A kind of symbiosis is endosymbiosis, when one of the partners lives inside the cell of another.

What is symbiosis?

Symbiosis is a biological term that serves to define a beneficial relationship between two or more living organisms of different species. In addition to use in biology, the word is used in other areas of life to describe any mergers implying a gain.

What is SYMBIOSIS - definition and concept in simple words.

In simple terms, symbiosis is a form of interaction between several organisms, in which either one of them, or all at once, benefits. As a rule, the motivational factor for creating symbiotic relationships in nature are the simplest needs, such as nutrition, protection, habitat and reproduction. So for example, fish sticks attached to larger marine predatory, than provide themselves with protection and food in the form of residues from the prey. There are a lot of similar examples of interaction, and we'll talk about them in more detail a little later.

If you move away from biological terminology, the word "symbiosis" can be heard in the field of business, art, technology, politics and so on. For example, quite often in the media you can hear a statement like: “a symbiosis of business and politics,” which literally means close interaction between political circles and business.

In turn, there are three types of symbiosis:

  • Mutualism,
  • Commensalism
  • Parasitism.

Mutualism is symbiosis in which organisms benefit each other. This type of "union" is the most common in nature and may be both optional and mandatory for different species. With such a symbiosis, species can interact both physically and biochemically. For example, birds and insects that feed on floral nectar have a symbiotic relationship with these flowers. They get nectar in the form of food, and instead they help with pollination by transferring pollen from one flower to another.

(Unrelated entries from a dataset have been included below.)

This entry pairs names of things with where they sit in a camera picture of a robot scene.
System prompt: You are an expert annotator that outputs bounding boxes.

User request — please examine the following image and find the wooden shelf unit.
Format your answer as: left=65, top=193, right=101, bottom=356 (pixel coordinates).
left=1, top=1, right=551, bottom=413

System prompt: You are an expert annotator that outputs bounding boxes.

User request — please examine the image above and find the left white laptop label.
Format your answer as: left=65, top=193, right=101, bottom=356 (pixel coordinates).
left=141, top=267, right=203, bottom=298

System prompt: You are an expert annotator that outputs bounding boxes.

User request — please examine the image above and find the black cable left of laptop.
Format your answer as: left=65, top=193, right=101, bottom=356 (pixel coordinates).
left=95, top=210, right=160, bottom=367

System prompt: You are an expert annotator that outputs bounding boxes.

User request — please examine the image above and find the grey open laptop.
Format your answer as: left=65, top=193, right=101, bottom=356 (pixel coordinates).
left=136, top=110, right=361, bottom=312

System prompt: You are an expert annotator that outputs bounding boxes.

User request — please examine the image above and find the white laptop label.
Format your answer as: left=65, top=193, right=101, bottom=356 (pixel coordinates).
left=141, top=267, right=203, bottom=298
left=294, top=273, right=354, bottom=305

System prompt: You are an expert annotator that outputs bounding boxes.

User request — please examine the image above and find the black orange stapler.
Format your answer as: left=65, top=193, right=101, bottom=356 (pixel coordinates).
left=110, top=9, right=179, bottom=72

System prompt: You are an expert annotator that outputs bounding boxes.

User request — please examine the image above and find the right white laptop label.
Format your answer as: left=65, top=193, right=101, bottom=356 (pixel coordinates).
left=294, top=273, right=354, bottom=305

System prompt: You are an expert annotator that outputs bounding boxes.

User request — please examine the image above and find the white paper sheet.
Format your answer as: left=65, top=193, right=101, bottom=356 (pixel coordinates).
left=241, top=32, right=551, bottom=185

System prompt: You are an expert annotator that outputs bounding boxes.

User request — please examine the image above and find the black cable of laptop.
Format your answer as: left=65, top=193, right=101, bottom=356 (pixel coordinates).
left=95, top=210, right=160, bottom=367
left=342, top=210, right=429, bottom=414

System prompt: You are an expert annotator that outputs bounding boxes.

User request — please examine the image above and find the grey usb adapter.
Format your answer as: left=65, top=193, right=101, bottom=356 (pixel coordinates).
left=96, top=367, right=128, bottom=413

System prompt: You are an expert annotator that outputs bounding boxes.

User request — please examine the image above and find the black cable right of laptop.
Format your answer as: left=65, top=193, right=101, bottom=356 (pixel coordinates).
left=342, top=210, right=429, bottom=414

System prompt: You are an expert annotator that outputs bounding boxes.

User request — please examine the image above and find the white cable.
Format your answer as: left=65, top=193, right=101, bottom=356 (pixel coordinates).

Similarly, in symbiosis are the sea anemone and clown fish, which protect each other from their enemies.

Commensalism is the relationship between species that benefit one organism without significant harm or help another. The above example of sticking fish refers to this type of connection.

Parasitism is antipathic symbiotic relationship, in which one organism is harmed, and the other benefits from it. Parasites are of two types, it is: endoparasites - which live inside the host and ectoparasites - living outside. Parasites receive nutrients from the host’s body and in some cases infect it with infections leading to death. For example, people can be hosts of various parasites, such as intestinal worms or fleas.

Symbiosis examples.

An amazing example of a bit of a terrible, but very interesting symbiosis, is the interrelation of the fungus Cordyceps and insects. For example, spores of a zombie fungus join an ant and penetrate its tissues using enzymes. After that, the fungus changes the ant's behavior and subordinates it. The ant moves away from its colony, climbs the trunk of the plant and unnaturally places its mandibles deep into the leaf. After attaching to the leaf, the ant loses its ability to move, and the fungus begins to grow from its body. Thus, at a height, the zombie mushroom most effectively spreads its disputes.

Another example of an amazing symbiosis may be the relationship of ants and aphids. In fact, the ants are engaged in a kind of animal husbandry. They breed and protect the aphids, from which they receive the sweet nourishing nectar.